It, like other phrases in our lexicon, needs to be eliminated. My antipathy for bad axioms starts this well-known oft-used saying: “Sticks and stones will break your bones but words will never hurt you.” That is simply an untrue statement. Words can and do hurt. And, that leads directly into this current axiom.

Now, the phrase “When you come to your senses…” is, except in the rarest of cases, also untrue. It is mean-spirited and suggests that the speaker of these words is all-knowing and dismissive of the feelings/thoughts of others, particularly the person to whom they direct these words.
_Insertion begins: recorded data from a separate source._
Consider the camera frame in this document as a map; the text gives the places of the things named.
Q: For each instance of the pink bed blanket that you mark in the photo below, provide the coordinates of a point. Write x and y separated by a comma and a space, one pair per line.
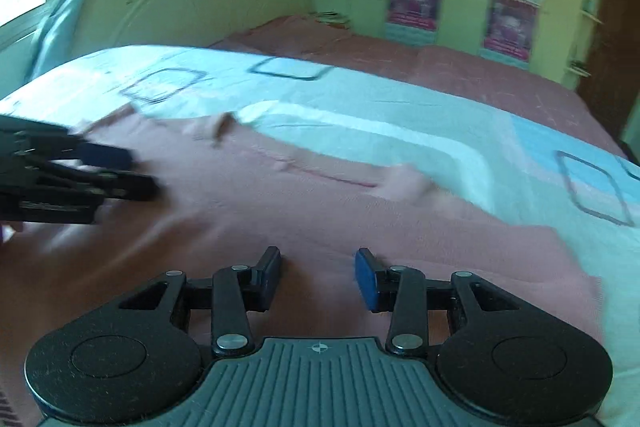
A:
450, 72

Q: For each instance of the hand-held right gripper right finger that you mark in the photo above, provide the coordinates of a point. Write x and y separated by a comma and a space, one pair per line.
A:
367, 282

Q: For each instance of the white corner shelf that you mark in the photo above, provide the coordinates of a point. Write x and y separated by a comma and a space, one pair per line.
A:
592, 14

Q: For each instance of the pink sweater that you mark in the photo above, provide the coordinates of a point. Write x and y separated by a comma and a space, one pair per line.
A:
300, 217

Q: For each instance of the brown wooden door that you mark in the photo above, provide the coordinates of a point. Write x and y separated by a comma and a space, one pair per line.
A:
620, 32

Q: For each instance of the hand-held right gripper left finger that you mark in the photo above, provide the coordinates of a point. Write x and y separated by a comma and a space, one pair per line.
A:
270, 279

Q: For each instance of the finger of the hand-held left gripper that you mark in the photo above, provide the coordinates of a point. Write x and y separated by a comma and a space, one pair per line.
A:
132, 188
107, 156

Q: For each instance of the bed with patterned sheet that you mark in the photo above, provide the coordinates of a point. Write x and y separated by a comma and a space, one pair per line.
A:
400, 107

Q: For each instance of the stack of books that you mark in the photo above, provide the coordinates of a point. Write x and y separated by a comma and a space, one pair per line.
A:
330, 18

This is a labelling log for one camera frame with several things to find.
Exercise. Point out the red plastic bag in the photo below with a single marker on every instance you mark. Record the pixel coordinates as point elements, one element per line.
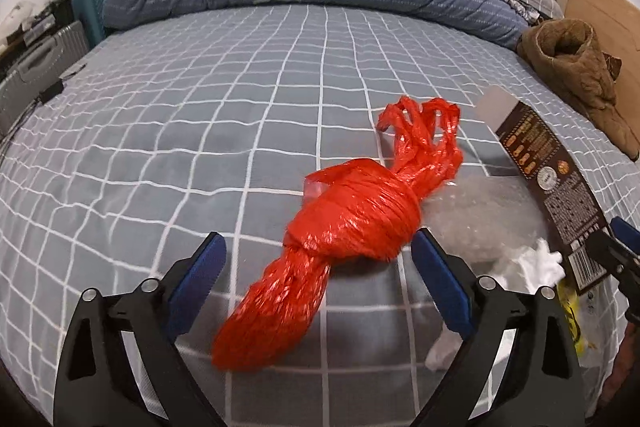
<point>350,217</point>

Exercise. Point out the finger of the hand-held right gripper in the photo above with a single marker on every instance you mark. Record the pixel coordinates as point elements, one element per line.
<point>627,234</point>
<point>607,252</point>

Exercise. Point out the brown fleece garment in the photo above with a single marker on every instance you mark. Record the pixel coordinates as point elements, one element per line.
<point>575,57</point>

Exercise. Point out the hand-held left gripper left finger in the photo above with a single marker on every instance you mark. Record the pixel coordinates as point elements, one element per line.
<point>200,277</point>

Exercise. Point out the yellow snack wrapper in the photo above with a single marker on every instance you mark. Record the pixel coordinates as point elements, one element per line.
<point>575,322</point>

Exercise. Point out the person's right hand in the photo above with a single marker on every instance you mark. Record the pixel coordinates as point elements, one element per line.
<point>622,372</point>

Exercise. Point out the brown snack box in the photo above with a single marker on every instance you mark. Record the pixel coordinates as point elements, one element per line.
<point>550,172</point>

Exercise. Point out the grey checked bed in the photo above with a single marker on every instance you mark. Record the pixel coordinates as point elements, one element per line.
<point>200,132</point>

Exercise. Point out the white rounded object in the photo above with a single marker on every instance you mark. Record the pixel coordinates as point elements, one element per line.
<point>17,14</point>

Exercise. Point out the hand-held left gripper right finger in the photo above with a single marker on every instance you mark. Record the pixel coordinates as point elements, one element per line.
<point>445,277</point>

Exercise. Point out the grey suitcase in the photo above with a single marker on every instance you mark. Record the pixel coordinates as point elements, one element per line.
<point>30,72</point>

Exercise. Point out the wooden headboard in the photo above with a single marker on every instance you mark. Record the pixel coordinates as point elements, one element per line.
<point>600,2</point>

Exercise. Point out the dark patterned cloth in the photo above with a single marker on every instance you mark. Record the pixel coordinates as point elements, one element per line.
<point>612,64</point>

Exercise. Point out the crumpled white tissue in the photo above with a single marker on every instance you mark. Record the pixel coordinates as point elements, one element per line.
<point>537,264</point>
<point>442,352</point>

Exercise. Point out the clear plastic bag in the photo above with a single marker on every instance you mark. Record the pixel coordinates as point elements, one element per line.
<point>490,217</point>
It is a phrase reeking of selfishness and self-focus, indicating a kind of moral superiority. (Think politics and the need to tone down the verbiage.) It is degrading to the recipient, as if she/he has undeniably lost their way; their moral compass went amiss.

Consider how this phrase “When you come to your senses…” can been used. And, consider how offensive it is.

If someone close to you is supporting a political candidate with whom you strongly disagree, one could utter: Let me know when you come to your senses about this candidate…

If someone holds a belief that a certain artist’s work that you admire is pathetically bad, one could say to them: When you come to your senses about this artist….

If someone is acting badly and hurting others in ways that make no sense, someone could blurt out: When you come to your senses, you will see that your behavior….

In today’s world, words matter and how and when we use them speaks loudly. We need to be vastly more careful about the words we use and the tone in which they are spoken. For me, snarky is out. Meanness is out. Pouting is out. Complaining is out. We can disagree for sure. And we should. But, we need to do it carefully and in ways that do not suggest violence or moral righteousness or insensitivity. Antagonistic behavior actually isn’t helpful or persuasive. Try another tact, thinking of James Ryan’s fabulous question: Can’t we at least agree that…..? That’s a focus on the shared understanding folks may have.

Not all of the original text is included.